The site was built with funds from several major companies including Google and a federal loan guarantee of $1.6 billion dollars. When this site opened in 2014, it was considered a step into the future of solar energy, but that quickly changed for several reasons. First, the site never produced as much power as was promised. Second, the cost of PV solar panels dropped dramatically to the point that rate-payers were paying a lot more for Ivanpah’s solar energy than they would be if the site were just full of regular solar panels. And thirdly, the site had some environmental problems including interfering with local tortoises and killing as many as 6,000 birds a year.

A macabre fireworks show unfolds each day along I-15 west of Las Vegas, as birds fly into concentrated beams of sunlight and are instantly incinerated, leaving wisps of white smoke against the blue desert sky.

Workers at the Ivanpah Solar Plant have a name for the spectacle: “Streamers.”

And the image-conscious owners of the 390-megawatt plant say they are trying everything they can think of to stop the slaughter.

Federal biologists say about 6,000 birds die from collisions or immolation annually while chasing flying insects around the facility’s three 40-story towers, which catch sunlight from five square miles of garage-door-size mirrors to drive the plant’s power-producing turbines.

For all of these reasons, both the Biden administration and the Trump administration agreed the state should shut down Ivanpah. Here’s a video Reason made about it last April.





Only it turns out that’s not going to happen after all. The California Public Utilities Commission decided Ivanpah needs to remain open because the state doesn’t have enough electricity to replace it at the moment.

The electricity it makes is expensive, its technology has been superseded, and it’s incinerating thousands of birds mid-flight each year. The Trump administration wants to see this unusual power plant closed, and in a rare instance of alignment, the Biden administration did, too.

But the state of California is insisting the Ivanpah power plant in the Mojave Desert stay open for at least 13 more years. It’s an indication of just how much electricity artificial intelligence and data centers are demanding.
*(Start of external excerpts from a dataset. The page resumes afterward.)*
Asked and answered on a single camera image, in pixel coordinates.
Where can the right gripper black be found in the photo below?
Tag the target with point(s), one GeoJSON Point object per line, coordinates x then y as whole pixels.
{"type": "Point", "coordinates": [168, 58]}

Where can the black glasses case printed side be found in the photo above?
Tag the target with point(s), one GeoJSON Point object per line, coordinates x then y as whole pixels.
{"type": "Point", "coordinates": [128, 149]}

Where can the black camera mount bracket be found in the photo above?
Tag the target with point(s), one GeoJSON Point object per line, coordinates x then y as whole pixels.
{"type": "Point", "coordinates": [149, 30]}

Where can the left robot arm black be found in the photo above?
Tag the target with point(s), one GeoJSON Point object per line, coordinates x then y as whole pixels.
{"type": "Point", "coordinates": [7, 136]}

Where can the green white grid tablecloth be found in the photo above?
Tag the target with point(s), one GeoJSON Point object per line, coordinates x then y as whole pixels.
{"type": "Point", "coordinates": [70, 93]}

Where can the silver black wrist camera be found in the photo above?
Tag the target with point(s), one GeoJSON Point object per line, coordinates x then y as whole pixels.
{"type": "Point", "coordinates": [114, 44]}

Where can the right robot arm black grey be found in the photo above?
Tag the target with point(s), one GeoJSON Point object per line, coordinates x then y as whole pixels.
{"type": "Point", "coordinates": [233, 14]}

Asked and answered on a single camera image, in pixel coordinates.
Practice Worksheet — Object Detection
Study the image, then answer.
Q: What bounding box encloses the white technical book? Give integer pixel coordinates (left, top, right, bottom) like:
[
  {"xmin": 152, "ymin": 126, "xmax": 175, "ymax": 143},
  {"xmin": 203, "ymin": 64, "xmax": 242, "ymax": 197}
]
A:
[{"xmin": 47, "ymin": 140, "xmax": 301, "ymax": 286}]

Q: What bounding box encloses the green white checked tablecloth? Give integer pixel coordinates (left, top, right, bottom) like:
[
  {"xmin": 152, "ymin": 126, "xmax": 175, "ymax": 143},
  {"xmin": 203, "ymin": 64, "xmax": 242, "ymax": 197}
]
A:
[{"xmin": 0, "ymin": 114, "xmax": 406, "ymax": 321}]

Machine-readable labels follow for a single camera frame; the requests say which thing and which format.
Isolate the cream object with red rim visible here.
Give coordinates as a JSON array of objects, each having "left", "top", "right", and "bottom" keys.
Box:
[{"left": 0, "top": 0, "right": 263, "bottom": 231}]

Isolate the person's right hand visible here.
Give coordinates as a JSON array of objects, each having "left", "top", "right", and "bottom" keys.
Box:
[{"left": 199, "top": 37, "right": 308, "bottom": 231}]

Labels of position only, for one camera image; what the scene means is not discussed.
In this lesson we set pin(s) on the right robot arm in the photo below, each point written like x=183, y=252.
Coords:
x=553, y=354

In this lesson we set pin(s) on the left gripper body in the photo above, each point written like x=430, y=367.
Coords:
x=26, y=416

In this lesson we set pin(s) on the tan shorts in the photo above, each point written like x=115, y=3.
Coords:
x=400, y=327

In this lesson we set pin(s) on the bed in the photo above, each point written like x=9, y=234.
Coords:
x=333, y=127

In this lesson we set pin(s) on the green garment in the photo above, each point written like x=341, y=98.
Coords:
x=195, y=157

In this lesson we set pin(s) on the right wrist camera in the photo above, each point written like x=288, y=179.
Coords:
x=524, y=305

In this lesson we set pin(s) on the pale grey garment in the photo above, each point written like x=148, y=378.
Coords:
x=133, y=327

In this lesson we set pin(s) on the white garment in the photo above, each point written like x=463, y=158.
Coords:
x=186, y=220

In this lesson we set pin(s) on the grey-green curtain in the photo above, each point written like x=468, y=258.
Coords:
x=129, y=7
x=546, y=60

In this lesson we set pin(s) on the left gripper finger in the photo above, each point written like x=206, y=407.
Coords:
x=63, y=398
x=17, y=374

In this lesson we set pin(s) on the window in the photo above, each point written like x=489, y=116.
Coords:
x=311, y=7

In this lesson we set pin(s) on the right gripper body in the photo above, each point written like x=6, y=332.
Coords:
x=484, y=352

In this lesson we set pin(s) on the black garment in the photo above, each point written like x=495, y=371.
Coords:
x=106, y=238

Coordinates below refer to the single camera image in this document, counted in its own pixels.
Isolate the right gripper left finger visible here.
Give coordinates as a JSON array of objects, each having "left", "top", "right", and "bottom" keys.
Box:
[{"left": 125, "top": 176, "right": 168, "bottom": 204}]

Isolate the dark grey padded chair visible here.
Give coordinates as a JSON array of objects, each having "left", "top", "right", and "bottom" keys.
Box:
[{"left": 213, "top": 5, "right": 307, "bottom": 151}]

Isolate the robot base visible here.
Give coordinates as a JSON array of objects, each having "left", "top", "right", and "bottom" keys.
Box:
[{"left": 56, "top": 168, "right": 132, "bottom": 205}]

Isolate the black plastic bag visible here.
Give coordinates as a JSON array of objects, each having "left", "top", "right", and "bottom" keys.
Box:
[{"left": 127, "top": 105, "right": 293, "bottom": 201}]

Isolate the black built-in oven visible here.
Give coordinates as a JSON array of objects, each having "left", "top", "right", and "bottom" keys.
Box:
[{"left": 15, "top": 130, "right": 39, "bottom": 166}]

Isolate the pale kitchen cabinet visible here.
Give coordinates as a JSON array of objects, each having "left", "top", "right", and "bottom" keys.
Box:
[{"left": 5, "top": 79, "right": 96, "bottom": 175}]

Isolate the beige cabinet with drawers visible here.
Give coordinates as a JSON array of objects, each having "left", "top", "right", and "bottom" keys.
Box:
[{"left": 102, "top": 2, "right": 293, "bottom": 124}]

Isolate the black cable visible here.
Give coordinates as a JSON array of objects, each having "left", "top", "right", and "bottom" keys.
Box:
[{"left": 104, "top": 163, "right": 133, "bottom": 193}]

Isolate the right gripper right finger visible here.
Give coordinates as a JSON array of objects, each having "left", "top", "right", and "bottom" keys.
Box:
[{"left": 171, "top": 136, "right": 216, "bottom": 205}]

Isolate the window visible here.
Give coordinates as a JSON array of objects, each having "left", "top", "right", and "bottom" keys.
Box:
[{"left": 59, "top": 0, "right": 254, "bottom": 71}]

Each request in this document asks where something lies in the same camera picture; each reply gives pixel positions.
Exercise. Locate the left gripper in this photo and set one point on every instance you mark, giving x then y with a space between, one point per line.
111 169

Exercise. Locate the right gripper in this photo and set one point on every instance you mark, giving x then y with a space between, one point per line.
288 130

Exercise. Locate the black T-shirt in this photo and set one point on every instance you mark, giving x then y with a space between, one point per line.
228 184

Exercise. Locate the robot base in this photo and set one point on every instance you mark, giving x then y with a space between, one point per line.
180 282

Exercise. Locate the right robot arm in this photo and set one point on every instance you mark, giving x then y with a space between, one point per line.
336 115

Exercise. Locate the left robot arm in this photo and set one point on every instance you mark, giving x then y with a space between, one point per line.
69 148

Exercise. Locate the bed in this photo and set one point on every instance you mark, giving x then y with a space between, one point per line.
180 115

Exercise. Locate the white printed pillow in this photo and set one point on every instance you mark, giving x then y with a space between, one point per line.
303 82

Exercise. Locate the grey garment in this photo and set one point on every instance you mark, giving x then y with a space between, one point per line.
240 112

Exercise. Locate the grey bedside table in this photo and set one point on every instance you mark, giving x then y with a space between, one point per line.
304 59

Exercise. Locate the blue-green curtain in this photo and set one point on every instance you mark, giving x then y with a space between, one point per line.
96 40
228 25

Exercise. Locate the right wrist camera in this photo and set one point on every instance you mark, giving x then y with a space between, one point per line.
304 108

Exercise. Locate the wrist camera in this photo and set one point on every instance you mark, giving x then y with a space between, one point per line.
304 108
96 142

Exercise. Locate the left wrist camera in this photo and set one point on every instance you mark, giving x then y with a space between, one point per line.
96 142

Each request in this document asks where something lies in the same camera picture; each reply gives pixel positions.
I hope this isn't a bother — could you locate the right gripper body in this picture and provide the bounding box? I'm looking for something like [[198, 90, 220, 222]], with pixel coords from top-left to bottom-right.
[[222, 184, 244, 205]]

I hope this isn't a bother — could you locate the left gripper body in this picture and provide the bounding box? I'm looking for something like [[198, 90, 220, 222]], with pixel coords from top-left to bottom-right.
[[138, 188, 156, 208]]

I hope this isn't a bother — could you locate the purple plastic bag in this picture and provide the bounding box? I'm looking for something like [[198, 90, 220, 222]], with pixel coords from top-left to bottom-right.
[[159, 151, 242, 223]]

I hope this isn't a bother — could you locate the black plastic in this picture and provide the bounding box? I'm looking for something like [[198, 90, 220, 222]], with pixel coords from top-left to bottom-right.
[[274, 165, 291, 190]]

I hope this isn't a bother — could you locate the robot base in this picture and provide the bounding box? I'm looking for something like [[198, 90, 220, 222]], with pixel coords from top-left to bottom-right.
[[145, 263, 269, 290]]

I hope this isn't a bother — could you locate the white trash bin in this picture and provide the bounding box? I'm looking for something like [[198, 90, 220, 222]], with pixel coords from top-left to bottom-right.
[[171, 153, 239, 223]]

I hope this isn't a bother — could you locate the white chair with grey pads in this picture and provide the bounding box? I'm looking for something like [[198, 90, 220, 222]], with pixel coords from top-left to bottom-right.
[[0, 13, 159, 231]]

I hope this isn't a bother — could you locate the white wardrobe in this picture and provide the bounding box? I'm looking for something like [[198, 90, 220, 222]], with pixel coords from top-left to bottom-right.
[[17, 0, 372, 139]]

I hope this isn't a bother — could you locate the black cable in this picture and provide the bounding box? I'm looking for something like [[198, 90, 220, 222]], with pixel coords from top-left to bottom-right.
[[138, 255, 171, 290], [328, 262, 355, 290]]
Ivanpah’s owners, which include NRG Energy, Google and BrightSource, had agreed with their main customer, Pacific Gas & Electric, to end their contract and largely close Ivanpah. But last month, the California Public Utilities Commission unanimously rejected that agreement, citing concerns about reliability of the grid to deliver electricity. The decision will effectively force two of Ivanpah’s three units to remain running rather than shutting down this year.

You can imagine how it would go over in deep blue California if some natural gas plant announced it planned to incinerate 80,000 live birds over the next 13 years of operation. There would be outrage and possibly threats. But I guess because this is a “green energy” project the state is fine with it.





As mentioned, it’s not just the birds that will suffer. Rate-payers are locked into paying for electricity that is much more expensive than it would be if the site were just using regular PV cells. You have to wonder why California is saving this site at the same time it has killed its rooftop solar industry

From what I can tell, you could replace all of the generation of the Ivanpah plan (all 3 towers) with about 56,000 rooftop solar installations which really isn’t that many in a state with 39 million people. You’d get the same amount of power with no need to transmit it from the desert to the city via miles of power lines and towers. And you wouldn’t be broiling any birds alive either. Seems like a better plan to me but the California Public Utilities Commission doesn’t see it that way.